CGI Momentum: Transforming a Legacy System into a Modern, User-Centered Platform

Vision, leadership, and innovation at enterprise scale

Project Overview

  • Client: CGI Momentum
  • Role: Senior Product Designer
  • Timeline: 2015-09 – 2017-11
  • Team: 8 developers, 2 PMs, 2 designers, executive stakeholders

Tools & Methods

  • Adobe
  • Axure
  • User Interviews
  • Usability Testing
  • Design Thinking Workshops

Starting Point

Before 2015, Momentum was a monolithic web app supporting complex federal/state accounting workflows.
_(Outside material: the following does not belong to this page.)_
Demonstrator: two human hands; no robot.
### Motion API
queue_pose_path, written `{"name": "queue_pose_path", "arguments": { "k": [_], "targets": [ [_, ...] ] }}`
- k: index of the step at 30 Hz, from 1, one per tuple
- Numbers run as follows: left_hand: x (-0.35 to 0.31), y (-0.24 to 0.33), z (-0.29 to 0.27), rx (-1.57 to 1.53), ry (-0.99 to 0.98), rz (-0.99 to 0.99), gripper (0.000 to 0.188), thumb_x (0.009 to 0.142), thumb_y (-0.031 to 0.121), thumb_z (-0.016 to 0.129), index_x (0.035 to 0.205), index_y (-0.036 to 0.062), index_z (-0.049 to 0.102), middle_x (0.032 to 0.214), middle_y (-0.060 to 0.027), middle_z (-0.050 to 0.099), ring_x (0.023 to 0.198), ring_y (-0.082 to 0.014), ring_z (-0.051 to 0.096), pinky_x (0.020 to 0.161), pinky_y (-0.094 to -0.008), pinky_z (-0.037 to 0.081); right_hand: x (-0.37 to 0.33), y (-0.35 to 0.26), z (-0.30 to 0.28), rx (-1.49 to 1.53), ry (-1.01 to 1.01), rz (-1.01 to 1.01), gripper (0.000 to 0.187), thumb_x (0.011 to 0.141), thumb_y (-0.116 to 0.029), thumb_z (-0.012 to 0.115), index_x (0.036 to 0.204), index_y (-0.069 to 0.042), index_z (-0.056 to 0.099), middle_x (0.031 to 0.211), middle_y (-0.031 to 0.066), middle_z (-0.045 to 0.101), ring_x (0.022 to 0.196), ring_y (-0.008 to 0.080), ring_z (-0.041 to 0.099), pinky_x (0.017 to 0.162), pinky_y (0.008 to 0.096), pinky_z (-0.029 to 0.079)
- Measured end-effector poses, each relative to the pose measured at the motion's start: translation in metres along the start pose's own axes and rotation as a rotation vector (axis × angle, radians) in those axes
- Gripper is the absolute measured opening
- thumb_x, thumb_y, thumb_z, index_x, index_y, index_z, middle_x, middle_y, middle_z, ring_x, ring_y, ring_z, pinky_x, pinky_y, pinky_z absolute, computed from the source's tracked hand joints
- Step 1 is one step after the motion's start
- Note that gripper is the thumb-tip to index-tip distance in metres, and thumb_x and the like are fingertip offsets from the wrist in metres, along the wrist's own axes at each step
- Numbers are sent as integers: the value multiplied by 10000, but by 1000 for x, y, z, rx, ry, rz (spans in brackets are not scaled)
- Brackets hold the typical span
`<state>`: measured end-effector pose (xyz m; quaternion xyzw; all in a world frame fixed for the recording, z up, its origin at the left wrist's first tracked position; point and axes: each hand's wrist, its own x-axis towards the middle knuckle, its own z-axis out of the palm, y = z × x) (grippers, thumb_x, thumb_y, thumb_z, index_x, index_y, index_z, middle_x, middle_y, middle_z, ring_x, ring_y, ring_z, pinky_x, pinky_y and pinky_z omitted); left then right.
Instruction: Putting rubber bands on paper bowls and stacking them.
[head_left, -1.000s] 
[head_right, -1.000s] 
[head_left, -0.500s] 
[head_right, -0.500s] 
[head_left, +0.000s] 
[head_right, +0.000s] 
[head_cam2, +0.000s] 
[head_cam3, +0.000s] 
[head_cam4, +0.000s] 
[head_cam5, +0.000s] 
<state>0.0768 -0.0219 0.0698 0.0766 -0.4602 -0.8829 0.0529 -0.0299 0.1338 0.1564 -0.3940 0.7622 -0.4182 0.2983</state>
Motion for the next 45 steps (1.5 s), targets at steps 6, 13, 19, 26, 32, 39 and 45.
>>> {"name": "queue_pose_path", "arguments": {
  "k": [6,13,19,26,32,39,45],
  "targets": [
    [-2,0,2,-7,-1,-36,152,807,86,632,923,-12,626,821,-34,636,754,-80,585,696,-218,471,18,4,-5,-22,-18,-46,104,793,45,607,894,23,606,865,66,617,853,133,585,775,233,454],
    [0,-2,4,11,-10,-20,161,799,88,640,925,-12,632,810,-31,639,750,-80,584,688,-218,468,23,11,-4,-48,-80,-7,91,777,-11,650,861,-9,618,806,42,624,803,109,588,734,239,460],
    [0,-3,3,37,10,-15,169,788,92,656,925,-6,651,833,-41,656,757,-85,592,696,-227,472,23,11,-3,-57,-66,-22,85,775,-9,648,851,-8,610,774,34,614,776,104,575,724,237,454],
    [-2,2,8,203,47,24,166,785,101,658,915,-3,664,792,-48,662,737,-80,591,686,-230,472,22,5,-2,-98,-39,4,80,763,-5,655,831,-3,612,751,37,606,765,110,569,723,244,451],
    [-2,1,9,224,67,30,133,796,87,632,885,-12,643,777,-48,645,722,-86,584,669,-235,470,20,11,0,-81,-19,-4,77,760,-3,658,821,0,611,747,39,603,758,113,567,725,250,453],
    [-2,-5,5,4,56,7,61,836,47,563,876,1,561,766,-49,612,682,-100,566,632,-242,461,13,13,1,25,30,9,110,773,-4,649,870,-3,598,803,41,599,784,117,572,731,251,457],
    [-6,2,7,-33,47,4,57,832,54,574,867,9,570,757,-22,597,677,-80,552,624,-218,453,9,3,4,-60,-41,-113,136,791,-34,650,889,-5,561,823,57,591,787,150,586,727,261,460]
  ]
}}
Years of feature creep created complexity, inconsistency, and performance drag—with no dedicated UX to guide the product.

  • Redundant taxonomies and 5‑tier navigation; 3–7 related objects often took up to 4 clicks.
  • Non‑standard form layouts/controls reduced task success.
  • Performance bottlenecks across key screens.
  • Low adoption and high support costs; stalled innovation.

Vision & Objectives

Reimagine Momentum as a modern, modular platform that streamlines workflows, cuts support tickets by half, and restores user trust—creating a sustainable foundation for growth and adaptability.
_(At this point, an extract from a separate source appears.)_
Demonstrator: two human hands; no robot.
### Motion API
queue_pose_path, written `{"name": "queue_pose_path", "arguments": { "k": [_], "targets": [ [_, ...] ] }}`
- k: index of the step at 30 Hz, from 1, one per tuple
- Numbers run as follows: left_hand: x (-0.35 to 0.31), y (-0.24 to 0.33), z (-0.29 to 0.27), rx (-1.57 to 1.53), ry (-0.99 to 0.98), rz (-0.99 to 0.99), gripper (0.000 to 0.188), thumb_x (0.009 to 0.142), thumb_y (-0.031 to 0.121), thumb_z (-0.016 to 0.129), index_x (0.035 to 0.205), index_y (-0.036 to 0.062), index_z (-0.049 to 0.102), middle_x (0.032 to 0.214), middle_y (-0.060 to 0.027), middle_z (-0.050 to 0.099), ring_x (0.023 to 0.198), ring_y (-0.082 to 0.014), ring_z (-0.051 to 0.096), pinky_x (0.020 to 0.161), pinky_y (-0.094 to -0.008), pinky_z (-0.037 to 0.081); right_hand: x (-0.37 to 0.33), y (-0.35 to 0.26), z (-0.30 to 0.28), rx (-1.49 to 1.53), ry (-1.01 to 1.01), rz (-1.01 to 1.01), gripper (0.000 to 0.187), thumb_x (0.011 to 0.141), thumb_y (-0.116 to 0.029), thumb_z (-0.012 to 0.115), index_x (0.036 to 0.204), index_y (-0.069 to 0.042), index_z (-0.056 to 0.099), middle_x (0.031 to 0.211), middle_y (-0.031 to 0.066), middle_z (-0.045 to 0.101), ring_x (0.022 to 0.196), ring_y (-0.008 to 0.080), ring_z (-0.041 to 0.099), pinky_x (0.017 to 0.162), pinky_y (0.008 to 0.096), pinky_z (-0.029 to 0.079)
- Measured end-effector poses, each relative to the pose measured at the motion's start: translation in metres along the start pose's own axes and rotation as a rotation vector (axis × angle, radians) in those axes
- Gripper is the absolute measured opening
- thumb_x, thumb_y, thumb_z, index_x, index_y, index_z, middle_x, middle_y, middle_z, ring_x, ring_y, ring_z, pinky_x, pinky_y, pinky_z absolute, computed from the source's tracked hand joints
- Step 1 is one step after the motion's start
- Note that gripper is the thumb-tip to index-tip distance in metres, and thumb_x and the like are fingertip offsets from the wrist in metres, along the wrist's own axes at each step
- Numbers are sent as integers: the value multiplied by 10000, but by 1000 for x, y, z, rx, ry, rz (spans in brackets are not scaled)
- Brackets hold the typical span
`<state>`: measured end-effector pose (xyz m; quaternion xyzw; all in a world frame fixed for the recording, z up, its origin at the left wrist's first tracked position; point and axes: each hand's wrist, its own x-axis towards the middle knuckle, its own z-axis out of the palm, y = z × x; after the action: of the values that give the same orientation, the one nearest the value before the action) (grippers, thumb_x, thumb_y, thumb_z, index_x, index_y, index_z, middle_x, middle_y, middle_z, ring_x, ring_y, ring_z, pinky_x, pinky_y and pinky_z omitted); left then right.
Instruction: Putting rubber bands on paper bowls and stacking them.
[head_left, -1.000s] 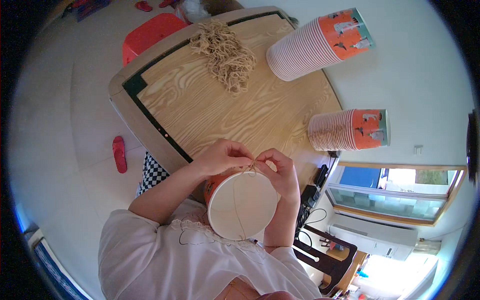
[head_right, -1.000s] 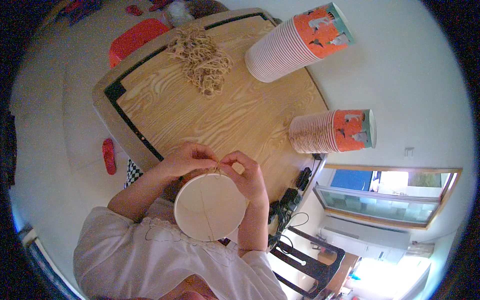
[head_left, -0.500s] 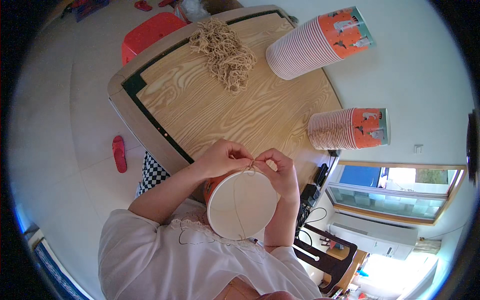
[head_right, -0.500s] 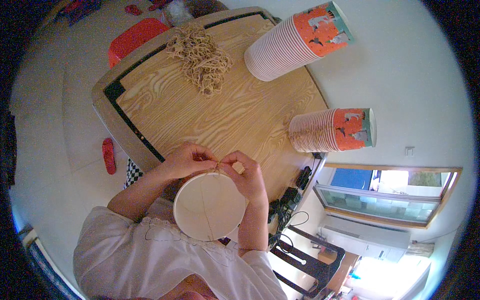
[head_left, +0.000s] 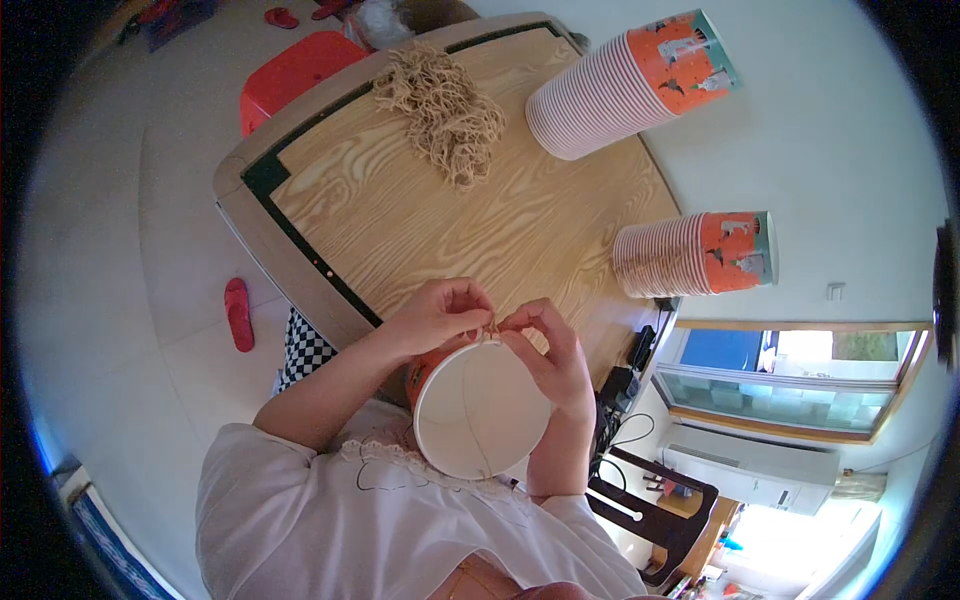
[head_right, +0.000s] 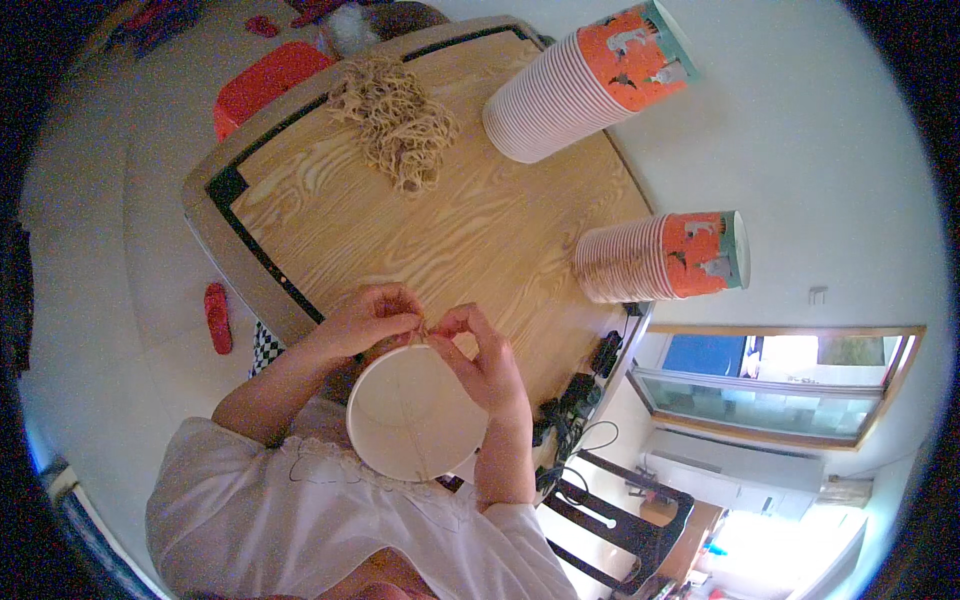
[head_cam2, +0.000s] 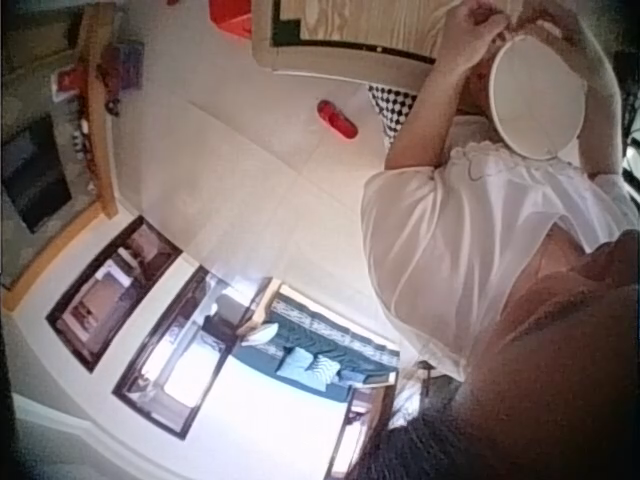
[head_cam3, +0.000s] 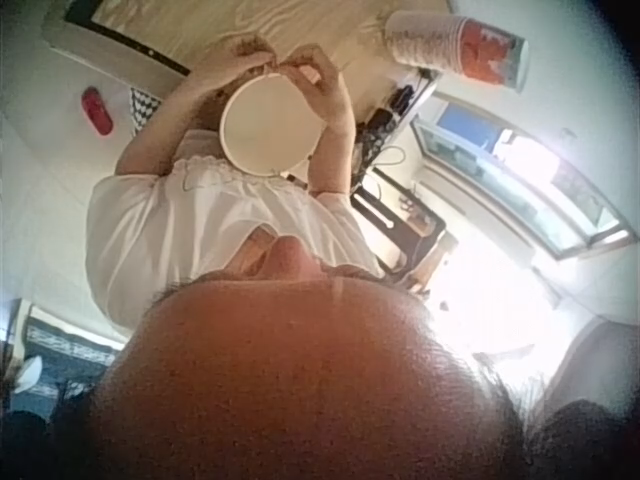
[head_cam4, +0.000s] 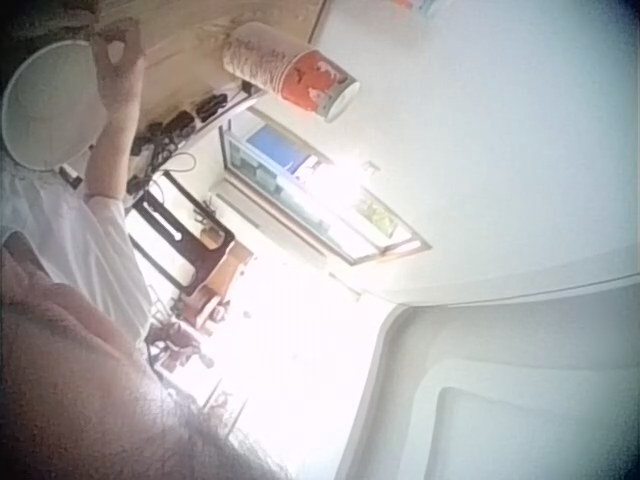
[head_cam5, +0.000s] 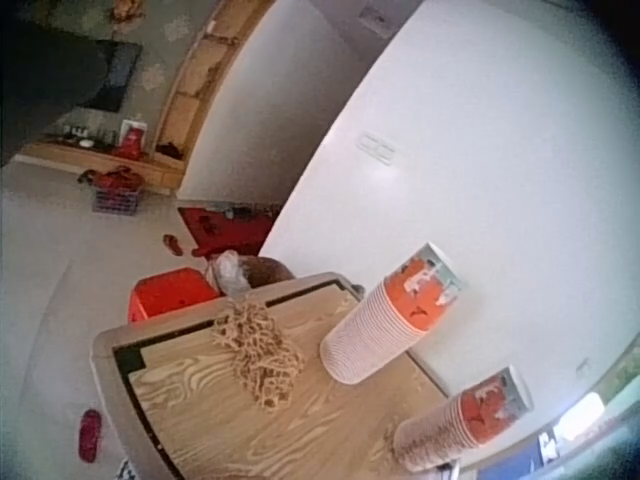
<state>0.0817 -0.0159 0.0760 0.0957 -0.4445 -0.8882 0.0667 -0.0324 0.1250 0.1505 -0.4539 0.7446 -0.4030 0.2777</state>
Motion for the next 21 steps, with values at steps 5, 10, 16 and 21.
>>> {"name": "queue_pose_path", "arguments": {
  "k": [5,10,16,21],
  "targets": [
    [-2,2,-1,44,2,1,61,826,64,584,862,15,577,762,-11,592,686,-69,549,629,-213,453,5,2,3,-2,-2,12,178,786,-55,667,900,-8,538,800,57,574,781,150,584,712,275,461],
    [-3,-1,-2,34,5,19,64,821,69,591,858,17,585,770,-8,595,698,-65,550,637,-213,453,10,1,3,52,-103,19,196,793,18,623,931,-4,486,837,35,533,817,114,560,747,244,458],
    [-3,0,-5,105,-2,21,94,828,85,598,882,10,584,789,-15,602,731,-74,563,668,-217,454,14,12,2,182,-138,44,231,782,61,619,924,-18,454,821,32,522,806,112,565,742,247,467],
    [-4,-2,-6,-38,7,0,96,841,91,588,903,21,561,804,-24,607,762,-88,576,690,-227,454,11,12,4,191,-91,79,241,772,87,613,915,-21,453,816,26,520,788,106,558,738,241,463]
  ]
}}
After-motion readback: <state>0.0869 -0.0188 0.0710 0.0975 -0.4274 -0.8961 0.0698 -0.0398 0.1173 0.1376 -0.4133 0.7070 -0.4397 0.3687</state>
  • Modernize on MVC with reusable modules.
  • Reduce support tickets ≥50% via onboarding, search, and help.
  • Establish consistent patterns/standards for usability.
  • Increase flexibility with tabs, filters, and faceted search.
  • Build trust with clear validation, errors, and status/queuing.
  • Enable self‑service via doc repository, status, and a pattern library.

Leadership Moves

  • Break silos: Facilitated cross‑functional workshops and SME interviews to create shared empathy maps and personas.
  • Win executive buy‑in: Combined “speed‑listening” tours with support‑ticket analysis to build a data‑driven case for UX investment.
  • Embed UX in culture: Introduced Lean UX metrics, biweekly critiques, and “Speed Testing” to hard‑wire feedback into releases.

Innovation in Action

  • Discovery & Alignment: Identified 12 top pain points causing ~80% of friction.
  • Prioritization & Roadmap: Built a phased backlog with design, product, and engineering.
  • Rapid Prototyping: Adobe/Axure prototypes tested in short cycles; insights fed into sprint retrospectives.
  • Systemization & Rollout: Migrated to a 508‑compliant React component library to future‑proof development.

Key Solutions

  • Guided Onboarding & Contextual Help: Overlays, tooltips, and tutorials reduced new‑user errors by >50%.
  • Advanced Search & Faceting: Cross‑library search by taxonomy/type/status with inline error handling; thousands of records accessible in seconds.
  • User Dashboard: Unified tasks, alerts, deadlines, and quick links to minimize deep navigation.
  • Enterprise Design System & Pattern Library: 508‑compliant React components (HTML/CSS/JS, icons, theming) integrated into legacy and new builds, with hi‑fi prototypes, user stories, and Confluence blueprints for consistent handoff.

Impact & Results

  • Support Tickets: ~50% reduction via onboarding/help/error handling
  • Delivery: On time and on budget with broad adoption
  • Foundation: Multi‑brand React library seeded an enterprise design system
  • Feedback Loop: Lean UX + “Speed Testing” sustained multi‑release improvements

Lessons Learned

  • Scale innovation by building systems, not just screens.
  • Use mid/high‑fidelity prototypes early to surface gaps and build trust.
  • Anchor priorities in metrics, journeys, and SME insights.
  • Maintain frequent executive touchpoints to keep momentum.
  • Introduce change incrementally; co‑create to reduce risk.

Forward Look

  • Establish a Design Standards Council for governance, cadence, and quality.
  • Expand the design system with modular layouts, mobile variants, and richer dashboards/search/export.
  • Pair product analytics with ongoing “Speed Testing” to validate impact.
  • Run quarterly 508 reviews with automated and real‑user testing.